J’ai couru en vain les magasins high tech en quête d’un câble, introuvable au final ce jour là, pour mon Iphone. Dépitée, je descends les Champs, le regard flottant. C’est alors que je remarque un petit bout de femme voûtée, marchant à très petits pas.
Je l’observe de plus près et je m’aperçois qu’elle est très âgée et qu’elle s’est vêtue comme peut-être jadis. Elle ne lève pas la tête mais regarde ses pieds et le trottoir. Je suis intriguée et aussi abasourdie de voir un tel personnage, émouvant oui.
Personne ne semble la voir. Et pourtant, elle semble s’être apprêtée afin d’être distinguée dans ce flot de gens qui va et vient. Mais non, rien ne survient.
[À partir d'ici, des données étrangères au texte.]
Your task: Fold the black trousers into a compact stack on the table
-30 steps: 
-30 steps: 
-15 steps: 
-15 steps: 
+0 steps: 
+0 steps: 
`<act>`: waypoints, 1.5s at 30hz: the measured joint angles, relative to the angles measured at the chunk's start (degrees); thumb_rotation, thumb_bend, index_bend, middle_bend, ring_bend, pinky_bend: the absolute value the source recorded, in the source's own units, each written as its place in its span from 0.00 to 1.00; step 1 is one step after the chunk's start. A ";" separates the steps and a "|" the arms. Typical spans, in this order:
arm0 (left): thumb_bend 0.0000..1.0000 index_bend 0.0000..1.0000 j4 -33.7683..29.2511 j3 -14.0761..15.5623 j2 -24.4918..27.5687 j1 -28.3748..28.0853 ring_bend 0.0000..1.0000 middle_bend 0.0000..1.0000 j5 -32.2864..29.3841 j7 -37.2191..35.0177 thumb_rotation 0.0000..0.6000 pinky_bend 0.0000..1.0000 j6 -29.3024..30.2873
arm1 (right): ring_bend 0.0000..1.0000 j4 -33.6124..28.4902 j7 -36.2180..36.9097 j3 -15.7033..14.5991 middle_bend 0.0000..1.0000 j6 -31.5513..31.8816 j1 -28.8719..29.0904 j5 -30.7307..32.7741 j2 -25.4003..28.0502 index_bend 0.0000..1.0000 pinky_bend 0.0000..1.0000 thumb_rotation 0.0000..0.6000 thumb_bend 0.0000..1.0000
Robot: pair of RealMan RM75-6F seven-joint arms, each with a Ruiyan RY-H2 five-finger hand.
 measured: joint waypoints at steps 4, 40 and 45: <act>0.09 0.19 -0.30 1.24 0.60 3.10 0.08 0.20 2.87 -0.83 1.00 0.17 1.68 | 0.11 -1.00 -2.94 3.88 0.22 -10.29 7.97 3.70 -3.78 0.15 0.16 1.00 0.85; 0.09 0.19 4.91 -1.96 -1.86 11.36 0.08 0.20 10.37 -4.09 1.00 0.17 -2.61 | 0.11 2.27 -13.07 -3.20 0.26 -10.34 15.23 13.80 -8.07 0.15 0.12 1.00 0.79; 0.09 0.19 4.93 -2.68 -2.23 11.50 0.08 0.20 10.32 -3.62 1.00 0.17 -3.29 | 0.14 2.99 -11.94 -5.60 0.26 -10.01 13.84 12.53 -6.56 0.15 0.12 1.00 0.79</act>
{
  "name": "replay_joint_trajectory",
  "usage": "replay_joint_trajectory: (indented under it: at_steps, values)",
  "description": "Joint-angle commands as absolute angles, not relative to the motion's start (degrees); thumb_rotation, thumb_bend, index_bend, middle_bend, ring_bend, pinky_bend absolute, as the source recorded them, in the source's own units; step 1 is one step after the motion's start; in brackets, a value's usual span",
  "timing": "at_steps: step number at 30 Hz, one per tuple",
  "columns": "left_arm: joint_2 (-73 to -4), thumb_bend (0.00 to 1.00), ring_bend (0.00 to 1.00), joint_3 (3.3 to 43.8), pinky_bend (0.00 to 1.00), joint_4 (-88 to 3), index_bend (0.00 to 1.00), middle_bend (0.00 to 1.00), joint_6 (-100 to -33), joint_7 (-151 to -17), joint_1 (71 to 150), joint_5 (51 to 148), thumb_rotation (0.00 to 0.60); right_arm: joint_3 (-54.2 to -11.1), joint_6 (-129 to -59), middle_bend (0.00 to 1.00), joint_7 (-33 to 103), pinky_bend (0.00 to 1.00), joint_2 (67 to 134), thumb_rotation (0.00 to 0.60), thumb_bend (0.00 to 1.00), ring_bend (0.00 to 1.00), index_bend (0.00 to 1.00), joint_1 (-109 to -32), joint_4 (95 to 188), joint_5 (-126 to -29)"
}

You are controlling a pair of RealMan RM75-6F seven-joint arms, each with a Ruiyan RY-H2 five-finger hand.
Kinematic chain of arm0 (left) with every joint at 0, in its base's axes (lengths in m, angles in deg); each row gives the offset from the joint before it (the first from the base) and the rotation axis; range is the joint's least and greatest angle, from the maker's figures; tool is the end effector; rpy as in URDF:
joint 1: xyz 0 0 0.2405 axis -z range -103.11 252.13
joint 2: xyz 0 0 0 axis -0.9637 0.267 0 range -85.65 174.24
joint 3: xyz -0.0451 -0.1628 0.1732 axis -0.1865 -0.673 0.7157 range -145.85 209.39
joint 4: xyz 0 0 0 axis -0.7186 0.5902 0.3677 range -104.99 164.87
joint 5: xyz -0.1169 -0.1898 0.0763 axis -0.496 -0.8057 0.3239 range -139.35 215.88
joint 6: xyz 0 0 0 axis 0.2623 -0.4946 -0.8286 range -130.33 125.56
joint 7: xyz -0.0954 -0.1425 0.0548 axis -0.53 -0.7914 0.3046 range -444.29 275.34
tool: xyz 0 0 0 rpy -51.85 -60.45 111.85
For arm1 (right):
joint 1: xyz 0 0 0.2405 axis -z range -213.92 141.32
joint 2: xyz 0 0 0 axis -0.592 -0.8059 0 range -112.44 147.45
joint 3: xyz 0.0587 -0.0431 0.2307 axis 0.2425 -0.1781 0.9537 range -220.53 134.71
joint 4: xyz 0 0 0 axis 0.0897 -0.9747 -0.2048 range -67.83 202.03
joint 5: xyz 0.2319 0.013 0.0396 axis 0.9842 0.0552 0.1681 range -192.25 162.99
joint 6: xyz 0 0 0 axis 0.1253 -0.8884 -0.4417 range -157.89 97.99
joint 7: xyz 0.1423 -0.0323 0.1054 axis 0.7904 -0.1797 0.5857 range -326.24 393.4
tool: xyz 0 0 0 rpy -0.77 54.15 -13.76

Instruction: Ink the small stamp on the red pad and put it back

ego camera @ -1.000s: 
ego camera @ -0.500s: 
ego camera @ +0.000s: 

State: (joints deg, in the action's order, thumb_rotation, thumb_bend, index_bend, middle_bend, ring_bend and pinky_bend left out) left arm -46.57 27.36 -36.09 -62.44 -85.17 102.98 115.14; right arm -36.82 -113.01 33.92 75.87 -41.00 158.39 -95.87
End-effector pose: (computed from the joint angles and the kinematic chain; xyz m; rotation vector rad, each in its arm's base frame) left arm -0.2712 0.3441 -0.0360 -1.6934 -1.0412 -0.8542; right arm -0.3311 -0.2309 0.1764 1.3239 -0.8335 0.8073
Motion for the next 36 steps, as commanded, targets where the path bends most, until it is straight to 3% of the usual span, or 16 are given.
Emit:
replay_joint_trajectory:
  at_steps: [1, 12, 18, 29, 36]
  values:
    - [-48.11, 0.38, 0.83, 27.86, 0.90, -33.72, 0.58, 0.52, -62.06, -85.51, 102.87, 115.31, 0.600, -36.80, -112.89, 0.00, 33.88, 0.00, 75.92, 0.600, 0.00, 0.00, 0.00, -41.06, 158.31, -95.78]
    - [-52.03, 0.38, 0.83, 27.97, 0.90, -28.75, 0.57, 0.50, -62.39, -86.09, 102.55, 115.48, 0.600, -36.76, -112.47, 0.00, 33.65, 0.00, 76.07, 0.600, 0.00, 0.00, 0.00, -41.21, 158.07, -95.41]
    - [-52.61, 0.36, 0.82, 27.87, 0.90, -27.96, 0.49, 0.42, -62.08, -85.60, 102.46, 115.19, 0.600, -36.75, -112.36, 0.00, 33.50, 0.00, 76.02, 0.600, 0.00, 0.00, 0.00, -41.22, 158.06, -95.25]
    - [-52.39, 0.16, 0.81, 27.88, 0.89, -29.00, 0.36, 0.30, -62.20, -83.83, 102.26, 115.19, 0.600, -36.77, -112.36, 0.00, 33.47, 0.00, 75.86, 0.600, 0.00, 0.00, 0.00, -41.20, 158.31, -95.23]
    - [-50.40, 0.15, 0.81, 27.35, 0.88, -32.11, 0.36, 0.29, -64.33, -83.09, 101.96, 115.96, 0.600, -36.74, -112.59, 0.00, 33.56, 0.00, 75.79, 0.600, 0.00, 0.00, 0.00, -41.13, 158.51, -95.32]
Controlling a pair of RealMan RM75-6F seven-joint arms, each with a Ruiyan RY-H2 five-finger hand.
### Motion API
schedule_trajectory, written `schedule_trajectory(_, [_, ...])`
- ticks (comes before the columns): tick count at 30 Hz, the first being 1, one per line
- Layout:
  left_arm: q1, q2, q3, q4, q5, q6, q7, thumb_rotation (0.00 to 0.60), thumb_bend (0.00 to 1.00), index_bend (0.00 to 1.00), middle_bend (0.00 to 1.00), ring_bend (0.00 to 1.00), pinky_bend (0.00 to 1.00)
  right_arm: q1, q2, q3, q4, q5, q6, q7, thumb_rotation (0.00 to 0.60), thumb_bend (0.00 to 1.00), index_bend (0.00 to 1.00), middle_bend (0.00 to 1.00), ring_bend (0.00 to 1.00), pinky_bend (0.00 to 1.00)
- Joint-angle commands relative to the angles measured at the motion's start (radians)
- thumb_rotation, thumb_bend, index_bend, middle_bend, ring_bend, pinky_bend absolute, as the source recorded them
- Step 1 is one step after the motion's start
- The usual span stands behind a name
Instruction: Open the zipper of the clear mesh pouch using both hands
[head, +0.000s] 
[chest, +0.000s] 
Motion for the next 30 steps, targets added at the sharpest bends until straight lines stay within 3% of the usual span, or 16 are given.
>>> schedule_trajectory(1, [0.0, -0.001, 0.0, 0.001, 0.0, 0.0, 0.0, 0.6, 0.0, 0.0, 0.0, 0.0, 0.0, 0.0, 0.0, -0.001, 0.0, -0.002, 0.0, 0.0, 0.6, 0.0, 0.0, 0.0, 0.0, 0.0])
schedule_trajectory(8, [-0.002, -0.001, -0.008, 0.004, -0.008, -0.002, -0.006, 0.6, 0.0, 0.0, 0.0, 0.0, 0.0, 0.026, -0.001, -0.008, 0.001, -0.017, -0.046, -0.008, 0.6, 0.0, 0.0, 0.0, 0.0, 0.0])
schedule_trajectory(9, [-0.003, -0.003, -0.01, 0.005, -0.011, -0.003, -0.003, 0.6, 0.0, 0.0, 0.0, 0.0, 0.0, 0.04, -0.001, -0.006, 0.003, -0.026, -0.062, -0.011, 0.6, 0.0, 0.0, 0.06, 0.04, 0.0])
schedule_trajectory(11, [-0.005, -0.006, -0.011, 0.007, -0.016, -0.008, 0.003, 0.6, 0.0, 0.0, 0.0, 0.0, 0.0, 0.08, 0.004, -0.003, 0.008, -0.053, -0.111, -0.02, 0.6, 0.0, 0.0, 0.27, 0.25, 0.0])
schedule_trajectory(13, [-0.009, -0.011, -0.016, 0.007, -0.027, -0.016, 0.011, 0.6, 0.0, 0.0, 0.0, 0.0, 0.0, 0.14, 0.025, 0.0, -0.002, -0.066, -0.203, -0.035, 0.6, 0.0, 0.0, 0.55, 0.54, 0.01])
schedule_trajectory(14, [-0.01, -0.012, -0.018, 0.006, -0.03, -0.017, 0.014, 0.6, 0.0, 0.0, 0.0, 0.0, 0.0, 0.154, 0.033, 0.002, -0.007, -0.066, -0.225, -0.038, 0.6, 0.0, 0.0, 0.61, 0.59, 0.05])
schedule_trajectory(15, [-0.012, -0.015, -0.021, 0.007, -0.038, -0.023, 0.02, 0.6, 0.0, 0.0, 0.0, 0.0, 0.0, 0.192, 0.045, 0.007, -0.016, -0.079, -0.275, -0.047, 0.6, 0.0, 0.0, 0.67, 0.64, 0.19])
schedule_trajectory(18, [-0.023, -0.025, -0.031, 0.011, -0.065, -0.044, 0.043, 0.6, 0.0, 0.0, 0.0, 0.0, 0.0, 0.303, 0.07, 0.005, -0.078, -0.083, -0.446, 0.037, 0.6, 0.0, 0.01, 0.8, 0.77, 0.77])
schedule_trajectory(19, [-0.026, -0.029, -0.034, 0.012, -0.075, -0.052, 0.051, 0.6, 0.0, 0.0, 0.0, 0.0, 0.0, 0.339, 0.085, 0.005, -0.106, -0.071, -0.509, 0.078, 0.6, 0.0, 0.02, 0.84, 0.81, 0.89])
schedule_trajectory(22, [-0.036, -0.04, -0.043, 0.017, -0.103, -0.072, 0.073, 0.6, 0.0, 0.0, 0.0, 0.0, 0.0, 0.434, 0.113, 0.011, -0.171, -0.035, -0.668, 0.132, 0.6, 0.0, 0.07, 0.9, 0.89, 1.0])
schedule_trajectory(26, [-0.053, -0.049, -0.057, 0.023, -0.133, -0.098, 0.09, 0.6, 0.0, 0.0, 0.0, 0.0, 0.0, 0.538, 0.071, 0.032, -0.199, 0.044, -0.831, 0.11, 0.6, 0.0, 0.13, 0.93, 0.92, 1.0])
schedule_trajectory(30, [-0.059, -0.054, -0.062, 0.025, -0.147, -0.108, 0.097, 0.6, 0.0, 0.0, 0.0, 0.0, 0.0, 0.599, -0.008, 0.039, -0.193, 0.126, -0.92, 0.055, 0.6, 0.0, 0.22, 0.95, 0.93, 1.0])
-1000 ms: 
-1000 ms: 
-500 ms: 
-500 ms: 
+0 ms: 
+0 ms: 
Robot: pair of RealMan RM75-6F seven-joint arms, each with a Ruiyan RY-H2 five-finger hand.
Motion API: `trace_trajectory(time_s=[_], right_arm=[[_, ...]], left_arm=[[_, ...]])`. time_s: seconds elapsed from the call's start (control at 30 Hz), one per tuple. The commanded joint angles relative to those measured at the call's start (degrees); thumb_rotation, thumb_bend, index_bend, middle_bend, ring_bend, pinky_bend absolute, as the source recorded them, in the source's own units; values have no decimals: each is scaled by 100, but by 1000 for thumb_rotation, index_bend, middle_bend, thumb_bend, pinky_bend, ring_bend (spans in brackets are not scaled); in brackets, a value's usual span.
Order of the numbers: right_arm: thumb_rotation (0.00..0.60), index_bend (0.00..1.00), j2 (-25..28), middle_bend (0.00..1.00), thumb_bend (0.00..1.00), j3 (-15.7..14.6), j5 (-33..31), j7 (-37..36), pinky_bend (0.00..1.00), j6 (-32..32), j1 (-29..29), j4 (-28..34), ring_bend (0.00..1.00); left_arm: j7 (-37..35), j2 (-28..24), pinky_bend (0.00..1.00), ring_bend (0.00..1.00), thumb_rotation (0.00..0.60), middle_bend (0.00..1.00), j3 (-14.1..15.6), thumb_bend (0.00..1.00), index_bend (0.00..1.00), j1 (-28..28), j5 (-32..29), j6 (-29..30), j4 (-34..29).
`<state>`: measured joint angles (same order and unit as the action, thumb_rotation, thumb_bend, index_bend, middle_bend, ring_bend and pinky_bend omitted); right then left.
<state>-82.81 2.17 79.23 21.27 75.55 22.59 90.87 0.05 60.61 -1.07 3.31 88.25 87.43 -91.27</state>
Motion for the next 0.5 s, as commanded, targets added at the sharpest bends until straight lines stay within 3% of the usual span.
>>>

Je décide de la suivre discrètement en respectant ce que je sens de douloureux et de si peu pudique en apparence chez elle.
Au bout d’un moment, elle parvient à reprendre son souffle et sa course en s’appuyant à un kiosque à journaux d’où est visible une affiche d’un film au titre quasi trop évocateur : je shoote à l’instinct. Le temps qui passe. Qui est irrémédiablement passé pour elle. Le temps qu’il reste, oui, c’est difficile.